++++ SUPPLIED ENTRIES
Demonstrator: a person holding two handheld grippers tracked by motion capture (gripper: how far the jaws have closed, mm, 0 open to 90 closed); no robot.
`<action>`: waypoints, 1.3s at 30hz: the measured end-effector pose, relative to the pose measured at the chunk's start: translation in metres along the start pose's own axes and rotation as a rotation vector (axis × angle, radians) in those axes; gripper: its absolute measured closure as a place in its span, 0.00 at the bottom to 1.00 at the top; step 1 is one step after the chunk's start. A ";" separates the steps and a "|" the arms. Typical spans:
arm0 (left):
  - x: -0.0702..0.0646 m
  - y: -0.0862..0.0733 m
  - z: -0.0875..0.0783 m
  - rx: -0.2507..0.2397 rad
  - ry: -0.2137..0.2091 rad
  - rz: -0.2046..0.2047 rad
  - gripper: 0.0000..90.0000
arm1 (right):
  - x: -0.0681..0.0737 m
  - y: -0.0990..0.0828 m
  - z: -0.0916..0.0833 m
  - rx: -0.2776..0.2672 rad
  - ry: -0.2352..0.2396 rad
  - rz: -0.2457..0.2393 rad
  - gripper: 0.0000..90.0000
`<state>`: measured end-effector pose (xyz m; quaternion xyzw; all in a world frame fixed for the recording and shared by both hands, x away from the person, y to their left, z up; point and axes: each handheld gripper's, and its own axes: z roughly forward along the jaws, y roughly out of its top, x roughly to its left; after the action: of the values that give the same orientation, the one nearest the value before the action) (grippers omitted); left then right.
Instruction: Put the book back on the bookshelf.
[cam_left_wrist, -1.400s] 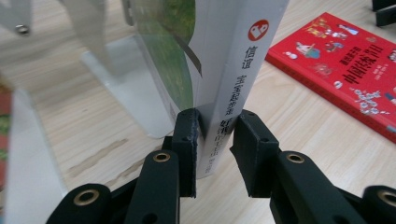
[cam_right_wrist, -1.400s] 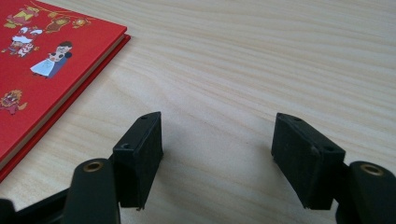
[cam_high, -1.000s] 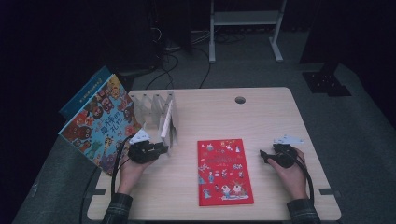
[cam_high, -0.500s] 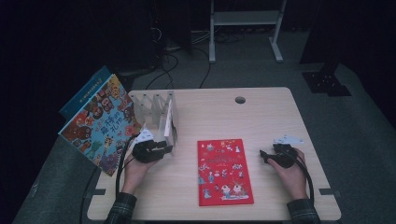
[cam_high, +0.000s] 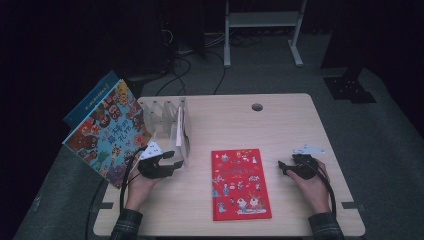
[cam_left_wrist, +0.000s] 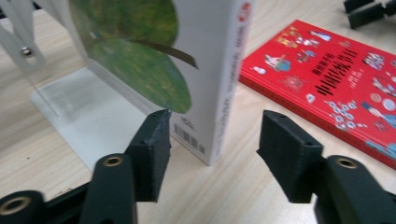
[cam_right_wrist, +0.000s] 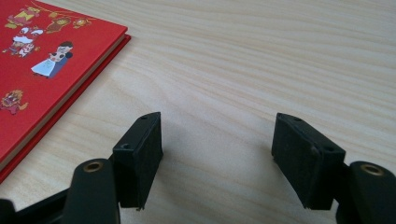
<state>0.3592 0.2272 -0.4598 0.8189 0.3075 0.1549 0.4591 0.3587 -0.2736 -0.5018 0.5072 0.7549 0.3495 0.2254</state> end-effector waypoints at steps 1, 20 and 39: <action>-0.001 0.000 0.000 0.006 -0.002 0.009 0.43 | 0.000 0.000 0.000 0.000 -0.002 0.001 0.38; -0.046 -0.024 0.014 0.147 -0.078 0.110 0.02 | 0.049 0.023 -0.011 0.071 0.273 0.047 0.59; -0.081 -0.019 0.041 0.181 -0.160 0.172 0.00 | 0.075 0.035 0.020 0.136 0.328 0.052 0.63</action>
<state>0.3124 0.1555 -0.4950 0.8900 0.2115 0.0996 0.3914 0.3652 -0.1905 -0.4867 0.4770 0.7900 0.3812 0.0553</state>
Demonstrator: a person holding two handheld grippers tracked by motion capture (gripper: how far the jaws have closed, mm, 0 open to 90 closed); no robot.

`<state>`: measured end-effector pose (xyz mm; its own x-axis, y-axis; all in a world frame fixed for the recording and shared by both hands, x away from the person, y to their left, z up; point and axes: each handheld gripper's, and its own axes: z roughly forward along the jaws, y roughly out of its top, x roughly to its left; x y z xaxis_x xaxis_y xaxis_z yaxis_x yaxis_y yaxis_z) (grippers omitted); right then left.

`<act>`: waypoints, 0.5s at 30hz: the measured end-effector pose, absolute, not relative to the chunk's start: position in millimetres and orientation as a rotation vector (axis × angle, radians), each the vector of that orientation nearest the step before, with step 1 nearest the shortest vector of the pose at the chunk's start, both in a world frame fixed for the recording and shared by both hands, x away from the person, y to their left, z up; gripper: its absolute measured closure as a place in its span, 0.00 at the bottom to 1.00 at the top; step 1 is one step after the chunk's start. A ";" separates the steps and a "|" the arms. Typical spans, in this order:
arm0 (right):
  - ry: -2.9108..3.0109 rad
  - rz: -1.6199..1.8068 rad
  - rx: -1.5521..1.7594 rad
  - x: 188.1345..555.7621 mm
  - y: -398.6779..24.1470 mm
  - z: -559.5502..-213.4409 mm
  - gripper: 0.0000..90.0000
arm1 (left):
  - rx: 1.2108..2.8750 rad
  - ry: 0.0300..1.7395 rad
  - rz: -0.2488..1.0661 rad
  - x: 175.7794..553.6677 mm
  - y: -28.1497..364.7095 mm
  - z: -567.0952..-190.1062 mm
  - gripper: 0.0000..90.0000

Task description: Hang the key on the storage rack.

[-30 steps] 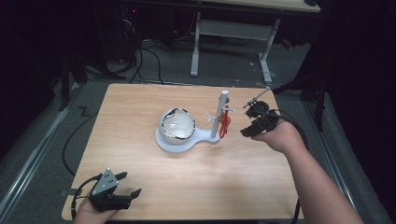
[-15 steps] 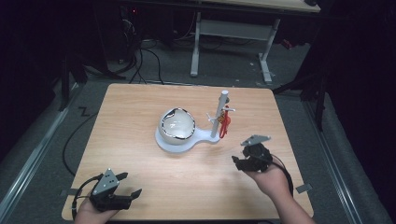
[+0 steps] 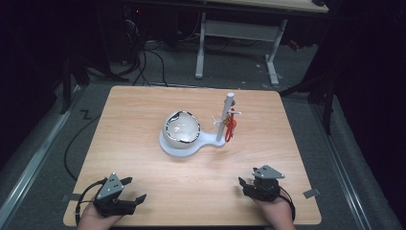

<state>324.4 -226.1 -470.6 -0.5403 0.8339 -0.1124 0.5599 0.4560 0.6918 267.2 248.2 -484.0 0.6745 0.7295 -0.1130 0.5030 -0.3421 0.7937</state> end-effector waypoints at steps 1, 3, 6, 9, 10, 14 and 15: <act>2.286 0.813 1.178 327.3 -227.7 -474.7 0.34 | 2.022 0.954 0.329 267.3 248.3 -484.8 0.21; 2.294 0.810 1.201 332.7 -231.2 -478.5 0.34 | 2.028 0.964 0.327 267.4 248.5 -486.7 0.21; 2.265 0.841 1.219 334.5 -234.3 -475.6 0.34 | 2.032 0.973 0.325 267.6 248.8 -488.1 0.21; 2.253 0.870 1.212 332.3 -235.9 -472.3 0.34 | 2.034 0.976 0.328 267.1 249.3 -488.6 0.21; 2.257 0.872 1.208 332.1 -235.7 -472.3 0.34 | 2.034 0.977 0.329 266.8 249.8 -488.3 0.21; 2.274 0.858 1.202 332.6 -233.2 -473.8 0.34 | 2.030 0.973 0.331 266.4 249.8 -487.6 0.21; 2.275 0.857 1.198 333.0 -232.7 -474.0 0.34 | 2.030 0.973 0.331 266.4 249.8 -487.6 0.21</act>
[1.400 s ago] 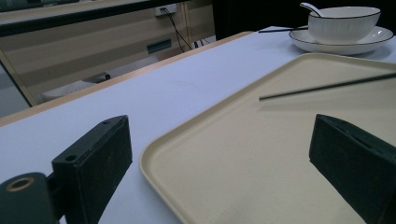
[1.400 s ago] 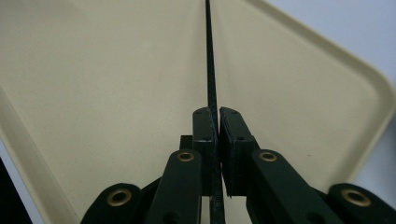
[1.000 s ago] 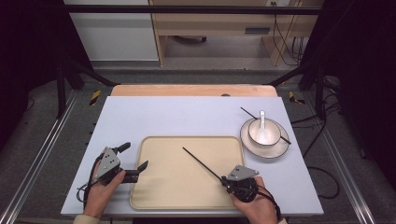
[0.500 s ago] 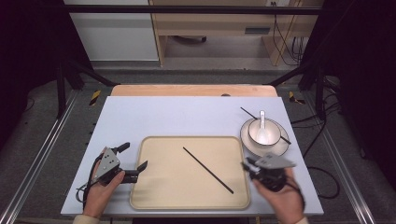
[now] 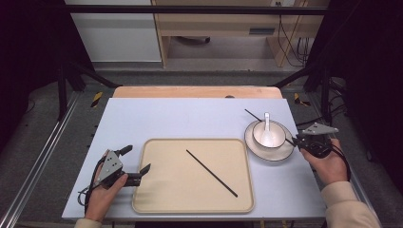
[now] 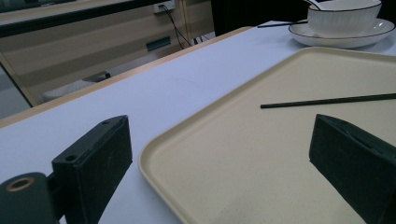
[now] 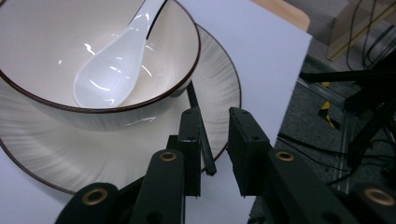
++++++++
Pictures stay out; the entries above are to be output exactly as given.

**ANSWER BOX:**
Demonstrator: a person holding two handheld grippers tracked by motion capture (gripper: how far the jaws have closed, mm, 0 open to 90 closed); no robot.
`<action>`: waypoints, 1.3s at 30hz: the measured end-effector pose, relative to the pose measured at the chunk's start: translation in metres along the start pose's own axes and rotation as a rotation vector (axis × angle, radians) in those axes; gripper: its absolute measured closure as a place in its span, 0.00 at the bottom to 1.00 at the top; step 1 is one step after the chunk's start. A ";" separates the steps and a "|" the arms. Typical spans:
arm0 (left):
  - x: -0.0702..0.0646 m
  - y: -0.0862..0.0733 m
  - z: -0.0875..0.0783 m
  - rx: -0.2507..0.2397 rad
  - ry: -0.2137..0.2091 rad
  - rz: -0.2046..0.2047 rad
  - gripper: 0.0000..90.0000
arm1 (right):
  - x: -0.0681..0.0737 m
  - y: -0.0990..0.0828 m
  - z: -0.0916..0.0833 m
  - rx: -0.2776..0.2672 rad
  - ry: -0.2352..0.2396 rad
  - rz: -0.2457..0.2393 rad
  - gripper: 0.0000..90.0000
`<state>`: measured end-effector pose (xyz m; quaternion xyzw; all in a world frame fixed for the recording and shared by both hands, x away from the person, y to their left, z up; point and axes: each handheld gripper's, and its own axes: z roughly forward along the jaws, y roughly out of its top, x roughly to its left; after the action: of the values that give the same orientation, the one nearest the value before the action) (grippers omitted); left then right.
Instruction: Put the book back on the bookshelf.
[cam_left_wrist, -1.400s] 
[cam_right_wrist, -1.400s] 
[cam_high, -1.000s] 
[cam_high, -0.500s] 
[cam_high, +0.000s] 
[cam_left_wrist, +0.000s] 
[cam_right_wrist, +0.000s] 
<state>0.3592 0.2272 -0.4598 0.8189 0.3075 0.1549 0.4591 0.3587 -0.2736 -0.5018 0.5072 0.7549 0.3495 0.2254</state> end-effector waypoints at steps 1, 20 and 39: <action>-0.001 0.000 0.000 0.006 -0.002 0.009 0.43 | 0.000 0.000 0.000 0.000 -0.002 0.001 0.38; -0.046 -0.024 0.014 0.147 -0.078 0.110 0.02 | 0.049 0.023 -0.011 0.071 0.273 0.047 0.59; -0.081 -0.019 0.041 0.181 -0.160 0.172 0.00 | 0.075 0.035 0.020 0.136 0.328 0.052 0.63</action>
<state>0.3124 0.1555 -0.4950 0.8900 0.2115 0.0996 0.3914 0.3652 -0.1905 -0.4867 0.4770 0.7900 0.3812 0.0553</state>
Demonstrator: a person holding two handheld grippers tracked by motion capture (gripper: how far the jaws have closed, mm, 0 open to 90 closed); no robot.

`<state>`: measured end-effector pose (xyz mm; its own x-axis, y-axis; all in a world frame fixed for the recording and shared by both hands, x away from the person, y to their left, z up; point and axes: each handheld gripper's, and its own axes: z roughly forward along the jaws, y roughly out of its top, x roughly to its left; x y z xaxis_x xaxis_y xaxis_z yaxis_x yaxis_y yaxis_z) (grippers omitted); right then left.

`<act>`: waypoints, 0.5s at 30hz: the measured end-effector pose, absolute, not relative to the chunk's start: position in millimetres and orientation as a rotation vector (axis × angle, radians), each the vector of that orientation nearest the step before, with step 1 nearest the shortest vector of the pose at the chunk's start, both in a world frame fixed for the recording and shared by both hands, x away from the person, y to their left, z up; gripper: its absolute measured closure as a place in its span, 0.00 at the bottom to 1.00 at the top; step 1 is one step after the chunk's start. A ";" separates the steps and a "|" the arms. Typical spans, in this order:
arm0 (right):
  - ry: -2.9108..3.0109 rad
  - rz: -1.6199..1.8068 rad
  - rx: -1.5521..1.7594 rad
  - x: 188.1345..555.7621 mm
  - y: -398.6779..24.1470 mm
  - z: -559.5502..-213.4409 mm
  - gripper: 0.0000..90.0000
arm1 (left):
  - rx: 1.2108..2.8750 rad
  - ry: 0.0300..1.7395 rad
  - rz: -0.2488..1.0661 rad
  - x: 175.7794..553.6677 mm
  - y: -28.1497..364.7095 mm
  - z: -567.0952..-190.1062 mm
  - gripper: 0.0000..90.0000

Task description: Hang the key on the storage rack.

[-30 steps] 
[-15 steps] 
[+0 steps] 

<state>324.4 -226.1 -470.6 -0.5403 0.8339 -0.1124 0.5599 0.4560 0.6918 267.2 248.2 -484.0 0.6745 0.7295 -0.1130 0.5030 -0.3421 0.7937</state> end-effector waypoints at steps 1, 3, 6, 9, 10, 14 and 15: <act>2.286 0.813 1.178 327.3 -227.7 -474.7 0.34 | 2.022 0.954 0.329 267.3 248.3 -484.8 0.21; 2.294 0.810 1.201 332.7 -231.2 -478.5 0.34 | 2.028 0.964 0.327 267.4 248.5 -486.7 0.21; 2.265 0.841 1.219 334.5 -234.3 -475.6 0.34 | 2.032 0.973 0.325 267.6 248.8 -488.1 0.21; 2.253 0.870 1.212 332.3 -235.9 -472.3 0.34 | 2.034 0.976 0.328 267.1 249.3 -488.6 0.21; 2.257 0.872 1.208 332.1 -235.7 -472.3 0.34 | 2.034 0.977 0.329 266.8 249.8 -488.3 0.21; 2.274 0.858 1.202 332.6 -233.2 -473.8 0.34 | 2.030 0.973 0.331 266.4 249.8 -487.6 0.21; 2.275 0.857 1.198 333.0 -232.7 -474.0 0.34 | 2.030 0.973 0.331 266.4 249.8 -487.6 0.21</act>
[1.400 s ago] 
[1.400 s ago] 
[1.000 s ago] 
[0.500 s ago] 
[now] 
[now] 
[now] 

No further output is required for this answer.